Gli allegati, che sono molto dettagliati e voluminosi, possono essere forniti a richiesta; gli interessati possono scrivere all'indirizzo del SITO scrivendo nell'oggetto la richiesta.
(cliccare qui per richiedere i documenti).
Alla Commissione europea per l’ambiente
Rif. 2006/4201-PM10 Verona
Diamo seguito alle nostre precedenti comunicazioni per denunciare che il Comune di Verona anziché ridurre l’inquinamento atmosferico attuale, lo sta aumentando a dismisura.
Esso lo aumenterà con il nuovo sistema delle tangenziali venete, ossia una nuova autostrada a pagamento, che scorrerà a fianco dell’attuale autostrada A4. Essa attraverserà Verona Sud e Borgo Roma, senza alcuna barriera vegetale protettiva.
Quest’autostrada si aggiungerà ad altri progetti e realtà inquinanti che aumentano oltre ogni limite il già elevatissimo inquinamento esistente a Verona e in particolare a Verona sud (Borgo Roma). Su queste ulteriori realtà inquinanti, a cui facciamo cenno nell’appendice di questa lettera, torneremo nelle future denunce.
Ora denunciamo il seguente Nuovo sistema delle tangenziali venete:-
Premessa - Ricordiamo che Borgo Roma si trova nella parte Sud del comune di Verona. Il nostro Comune, anche a seguito delle nostre passate denunce, fu giudicato gravemente inadempiente rispetto alla normativa europea dalla Commissione europea per l’ambiente. (Cfr. Lettera di codesta Commissione del 9 febbraio scorso- all. 1).
Detta Commissione europea ha concesso al comune di Verona attraverso l’Italia una proroga fino al 2011 per rientrare nei limiti di legge, a condizione che il Comune stesso mettesse in atto provvedimenti finalizzati alla riduzione dell’eccessivo inquinamento esistente.(ibidem)

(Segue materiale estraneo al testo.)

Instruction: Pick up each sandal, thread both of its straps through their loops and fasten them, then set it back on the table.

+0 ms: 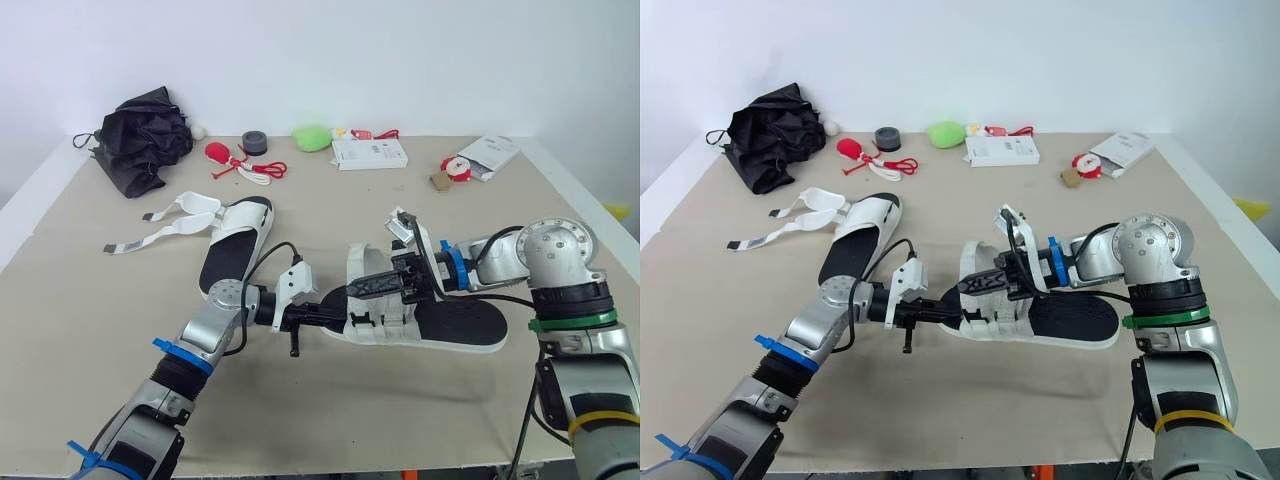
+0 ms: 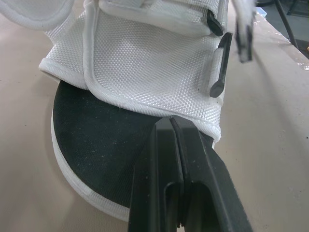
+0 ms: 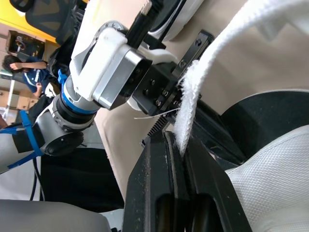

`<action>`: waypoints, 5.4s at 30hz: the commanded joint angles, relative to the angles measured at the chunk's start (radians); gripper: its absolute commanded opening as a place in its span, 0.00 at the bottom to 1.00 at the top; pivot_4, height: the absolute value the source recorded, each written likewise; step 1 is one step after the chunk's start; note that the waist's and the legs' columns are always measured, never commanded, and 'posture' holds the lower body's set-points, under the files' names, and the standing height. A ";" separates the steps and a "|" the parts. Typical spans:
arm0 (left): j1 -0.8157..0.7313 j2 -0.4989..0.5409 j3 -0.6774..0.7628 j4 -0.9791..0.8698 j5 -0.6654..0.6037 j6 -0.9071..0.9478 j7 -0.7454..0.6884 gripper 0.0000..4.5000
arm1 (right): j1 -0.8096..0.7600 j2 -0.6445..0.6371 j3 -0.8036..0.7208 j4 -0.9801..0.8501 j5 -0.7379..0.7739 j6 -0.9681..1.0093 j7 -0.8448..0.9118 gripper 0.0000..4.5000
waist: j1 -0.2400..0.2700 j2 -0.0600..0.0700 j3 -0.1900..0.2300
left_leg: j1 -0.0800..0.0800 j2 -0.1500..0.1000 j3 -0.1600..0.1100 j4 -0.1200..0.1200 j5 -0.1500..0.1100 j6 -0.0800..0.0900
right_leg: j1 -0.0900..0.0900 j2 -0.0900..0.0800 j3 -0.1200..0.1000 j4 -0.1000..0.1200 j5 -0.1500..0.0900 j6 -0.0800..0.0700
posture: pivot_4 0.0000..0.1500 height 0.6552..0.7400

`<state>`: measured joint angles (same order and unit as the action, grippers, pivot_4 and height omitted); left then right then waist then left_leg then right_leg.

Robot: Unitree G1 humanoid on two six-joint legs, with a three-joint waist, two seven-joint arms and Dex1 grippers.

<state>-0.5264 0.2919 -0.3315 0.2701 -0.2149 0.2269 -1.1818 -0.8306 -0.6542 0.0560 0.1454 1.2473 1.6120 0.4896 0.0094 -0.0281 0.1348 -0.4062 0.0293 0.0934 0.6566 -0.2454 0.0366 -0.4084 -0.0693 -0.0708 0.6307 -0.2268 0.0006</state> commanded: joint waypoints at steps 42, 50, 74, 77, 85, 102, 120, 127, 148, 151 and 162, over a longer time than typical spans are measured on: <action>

Ma l’amministrazione comunale di Verona anziché ridurre l’attuale inquinamento atmosferico lo sta aumentando a dismisura in vari modi, in particolare con il nuovo sistema di tangenziali venete, (All. 1 bis PDF Y07900PVC15211-Relazione illustrativa del Progetto preliminare).
Il consiglio comunale di Verona ha approvato tale Nuovo sistema di tangenziali venete il 18 maggio 2009. (All.2). Esso comporterà per Verona sud e in particolare per Borgo Roma un enorme aumento dell’inquinamento atmosferico come denuncia lo stesso Parere del CdR Ambiente del Comune di Verona; questo Parere fa parte della delibera predetta del consiglio comunale(All.2 bis pagg. 18- 19-20)
I–Si ricorda che Verona è chiusa a sud da due autostrade europee: a sud Ovest dal Corridoio europeo 1, di cui l’autostrada A 22 è un segmento. Tale Corridoio europeo 1 congiunge il nord Europa con la Sicilia. La seconda autostrada europea detta anche Corridoio 5, unisce da Est a Ovest l’Europa meridionale e ha come città terminali Kiev ( Ucraina) a Est e Lisbona (Portogallo) a Ovest. Tale corridoio europeo 5, denominato qui da noi autostrada A4, attraversa Verona sud, in particolare Borgo RomaNessuna delle due autostrade è affiancata dalle indispensabili barriere arboree protettive.
II – La futura autostrada a pagamento delle tangenziali venete aumenterà le corsie delle attuali tangenziali da quattro a sei (una per ciascuno senso di marcia) in corrispondenza delle città venete di Verona,Vicenza e Padova; le collegherà tra loro appunto con il nuovo sistema delle tangenziali ed avrà la complessiva lunghezza di 108 km. Tale nuova autostrada a pagamento sarà tutta interna alla Regione Veneto e avrà come terminale a Est Padova e a Ovest Peschiera del Garda. Nei pressi delle predette città venete la nuova autostrada scorrerà adiacente all’autostrada A4 ossia al corridoio europeo n°5. Di conseguenza Verona sud sarà inquinata oltre che dalle predette due affollatissime autostrade europee (corridoio 1 e 5 ) anche dalla terza, nuova autostrada delle tangenziali.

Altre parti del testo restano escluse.